The law defines continuous residence sensibly. Business trips and holidays don't count, if the applicant's main home is in Britain. As a rule of thumb, an average of 90 days abroad was allowed each year. But unpublished guidelines seen by The Economist are tougher: they say that "none of the absences abroad should be of more than three months, and they must not amount to more than six months in all". Over the four years needed to qualify, that averages only six weeks a year.
For many jet-setters, this restriction is a career-buster. Six weeks abroad barely covers holidays, let alone business travel. Alexei Sidnev, a Russian consultant, has to turn down important jobs because he cannot afford any more days abroad. If applicants they travel "too much", their children risk losing the right to remain in Britain.
Roger Gherson, who runs a specialist immigration law firm, reckons that, including such dependents, the new rule could affect 750,000 people. "Panic will reign in Canary Wharf [in London's financial district] when they start implementing this," he says. Next week his firm is going to court to try to have the guidelines ruled illegal. They came to light in a case involving a wealthy foreigner who runs an international property business. His application for permanent residency was rejected in April, though in the previous four years he had been abroad for only 351 days, and never for more than 90 days at a stretch.

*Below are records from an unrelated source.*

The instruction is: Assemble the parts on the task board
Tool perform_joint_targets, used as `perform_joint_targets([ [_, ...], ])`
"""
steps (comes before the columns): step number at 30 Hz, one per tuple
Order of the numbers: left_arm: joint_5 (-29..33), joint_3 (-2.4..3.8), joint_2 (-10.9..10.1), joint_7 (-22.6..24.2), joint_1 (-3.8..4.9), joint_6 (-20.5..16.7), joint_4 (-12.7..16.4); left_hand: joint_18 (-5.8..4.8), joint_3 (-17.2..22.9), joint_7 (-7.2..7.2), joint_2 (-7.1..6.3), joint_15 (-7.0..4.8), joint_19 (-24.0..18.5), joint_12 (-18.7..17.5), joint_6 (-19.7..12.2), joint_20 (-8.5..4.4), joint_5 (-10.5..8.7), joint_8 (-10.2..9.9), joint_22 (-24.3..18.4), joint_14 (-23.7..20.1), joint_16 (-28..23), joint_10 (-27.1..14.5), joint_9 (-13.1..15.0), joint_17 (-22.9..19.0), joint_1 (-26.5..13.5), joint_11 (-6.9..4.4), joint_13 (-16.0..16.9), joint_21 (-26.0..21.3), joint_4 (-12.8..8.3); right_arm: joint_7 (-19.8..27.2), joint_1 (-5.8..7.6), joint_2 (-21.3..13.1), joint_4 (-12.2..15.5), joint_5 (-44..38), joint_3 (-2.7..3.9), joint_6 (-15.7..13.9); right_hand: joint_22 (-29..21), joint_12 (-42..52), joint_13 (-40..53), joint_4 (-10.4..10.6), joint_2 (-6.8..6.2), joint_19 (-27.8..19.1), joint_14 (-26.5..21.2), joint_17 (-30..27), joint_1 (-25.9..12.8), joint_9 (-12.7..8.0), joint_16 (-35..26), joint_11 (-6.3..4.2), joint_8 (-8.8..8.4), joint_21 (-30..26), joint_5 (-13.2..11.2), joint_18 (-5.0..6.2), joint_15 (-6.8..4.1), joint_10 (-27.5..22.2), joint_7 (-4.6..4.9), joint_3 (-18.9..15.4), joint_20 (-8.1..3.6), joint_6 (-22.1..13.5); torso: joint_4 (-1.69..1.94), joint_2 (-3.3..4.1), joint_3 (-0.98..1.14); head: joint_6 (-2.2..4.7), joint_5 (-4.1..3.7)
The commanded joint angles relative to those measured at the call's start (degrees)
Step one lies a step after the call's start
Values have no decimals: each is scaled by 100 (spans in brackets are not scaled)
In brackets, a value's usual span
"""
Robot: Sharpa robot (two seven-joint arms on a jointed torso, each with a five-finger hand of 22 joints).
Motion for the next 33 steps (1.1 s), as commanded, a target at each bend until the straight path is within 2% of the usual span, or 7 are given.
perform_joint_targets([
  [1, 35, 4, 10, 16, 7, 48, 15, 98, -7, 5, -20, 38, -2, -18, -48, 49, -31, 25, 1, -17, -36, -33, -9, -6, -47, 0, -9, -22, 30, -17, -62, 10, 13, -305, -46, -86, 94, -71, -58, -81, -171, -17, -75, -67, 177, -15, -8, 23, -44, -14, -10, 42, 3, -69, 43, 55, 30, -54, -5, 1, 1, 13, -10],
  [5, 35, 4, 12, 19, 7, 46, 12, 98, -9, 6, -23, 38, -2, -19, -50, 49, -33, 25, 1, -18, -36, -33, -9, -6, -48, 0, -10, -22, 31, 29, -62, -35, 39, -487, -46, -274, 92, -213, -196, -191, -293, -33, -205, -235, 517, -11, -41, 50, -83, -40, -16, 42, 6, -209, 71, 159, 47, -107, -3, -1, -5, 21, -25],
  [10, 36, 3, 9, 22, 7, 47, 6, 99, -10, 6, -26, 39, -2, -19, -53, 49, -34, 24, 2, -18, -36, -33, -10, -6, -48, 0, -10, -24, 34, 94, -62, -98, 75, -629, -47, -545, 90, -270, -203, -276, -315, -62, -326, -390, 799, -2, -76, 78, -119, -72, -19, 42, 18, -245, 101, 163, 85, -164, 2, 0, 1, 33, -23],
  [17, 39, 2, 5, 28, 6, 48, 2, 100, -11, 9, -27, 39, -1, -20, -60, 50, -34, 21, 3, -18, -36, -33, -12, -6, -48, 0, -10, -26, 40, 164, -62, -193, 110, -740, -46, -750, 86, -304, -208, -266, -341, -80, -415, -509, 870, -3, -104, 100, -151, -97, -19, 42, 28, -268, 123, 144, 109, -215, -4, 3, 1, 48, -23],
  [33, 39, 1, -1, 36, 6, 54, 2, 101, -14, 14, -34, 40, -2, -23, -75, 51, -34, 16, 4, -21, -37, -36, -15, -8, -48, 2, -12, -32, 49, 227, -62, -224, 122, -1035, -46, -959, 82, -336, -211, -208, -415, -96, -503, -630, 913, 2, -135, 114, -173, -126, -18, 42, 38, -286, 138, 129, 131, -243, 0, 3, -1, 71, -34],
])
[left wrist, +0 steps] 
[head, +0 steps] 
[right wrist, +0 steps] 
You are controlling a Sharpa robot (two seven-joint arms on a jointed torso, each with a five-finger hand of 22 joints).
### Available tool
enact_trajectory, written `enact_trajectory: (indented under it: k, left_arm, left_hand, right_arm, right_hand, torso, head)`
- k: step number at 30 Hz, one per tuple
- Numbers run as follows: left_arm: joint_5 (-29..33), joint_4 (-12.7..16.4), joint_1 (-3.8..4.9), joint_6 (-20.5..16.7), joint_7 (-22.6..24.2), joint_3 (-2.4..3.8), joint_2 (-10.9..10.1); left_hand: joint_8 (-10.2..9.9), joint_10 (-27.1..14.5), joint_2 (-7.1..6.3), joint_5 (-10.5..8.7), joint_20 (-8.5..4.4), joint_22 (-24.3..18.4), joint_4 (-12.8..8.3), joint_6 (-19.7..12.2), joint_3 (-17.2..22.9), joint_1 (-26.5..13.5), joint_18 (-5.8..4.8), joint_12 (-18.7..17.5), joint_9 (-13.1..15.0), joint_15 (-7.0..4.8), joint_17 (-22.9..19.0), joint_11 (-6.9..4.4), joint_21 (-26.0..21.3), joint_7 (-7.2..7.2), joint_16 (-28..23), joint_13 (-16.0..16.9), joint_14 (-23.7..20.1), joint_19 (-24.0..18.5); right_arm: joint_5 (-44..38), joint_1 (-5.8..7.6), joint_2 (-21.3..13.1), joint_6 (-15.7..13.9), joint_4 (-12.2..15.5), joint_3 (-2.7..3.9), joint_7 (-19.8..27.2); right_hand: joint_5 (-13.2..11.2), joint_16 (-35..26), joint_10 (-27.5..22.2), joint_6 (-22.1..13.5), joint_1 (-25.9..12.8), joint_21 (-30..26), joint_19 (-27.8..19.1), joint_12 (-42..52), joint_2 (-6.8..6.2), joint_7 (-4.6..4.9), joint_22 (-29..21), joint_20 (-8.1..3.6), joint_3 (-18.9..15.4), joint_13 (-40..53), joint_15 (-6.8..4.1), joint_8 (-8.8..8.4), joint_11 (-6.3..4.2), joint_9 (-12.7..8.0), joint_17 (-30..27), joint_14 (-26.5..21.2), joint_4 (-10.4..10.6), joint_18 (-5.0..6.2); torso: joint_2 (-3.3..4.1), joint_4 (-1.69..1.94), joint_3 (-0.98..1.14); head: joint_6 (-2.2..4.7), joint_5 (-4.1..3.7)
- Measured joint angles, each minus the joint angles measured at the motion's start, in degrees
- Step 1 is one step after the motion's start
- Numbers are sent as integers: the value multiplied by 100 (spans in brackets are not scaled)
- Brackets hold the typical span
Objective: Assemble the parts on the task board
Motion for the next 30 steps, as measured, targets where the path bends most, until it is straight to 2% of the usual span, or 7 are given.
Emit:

The Home Office insists that the rules have not changed since 2001. That would confirm Mr Gherson's suspicion that the new policy has come in by accident, probably as a result of zeal or carelessness by mid-ranking officials. Their attitude is at odds with the stance of the government, which has been trying for years to make the system more user-friendly for the world's elite. It even moved processing of business residency cases from a huge office in Croydon, notorious for its slowness and hostility to would-be immigrants, to a new outfit in Sheffield.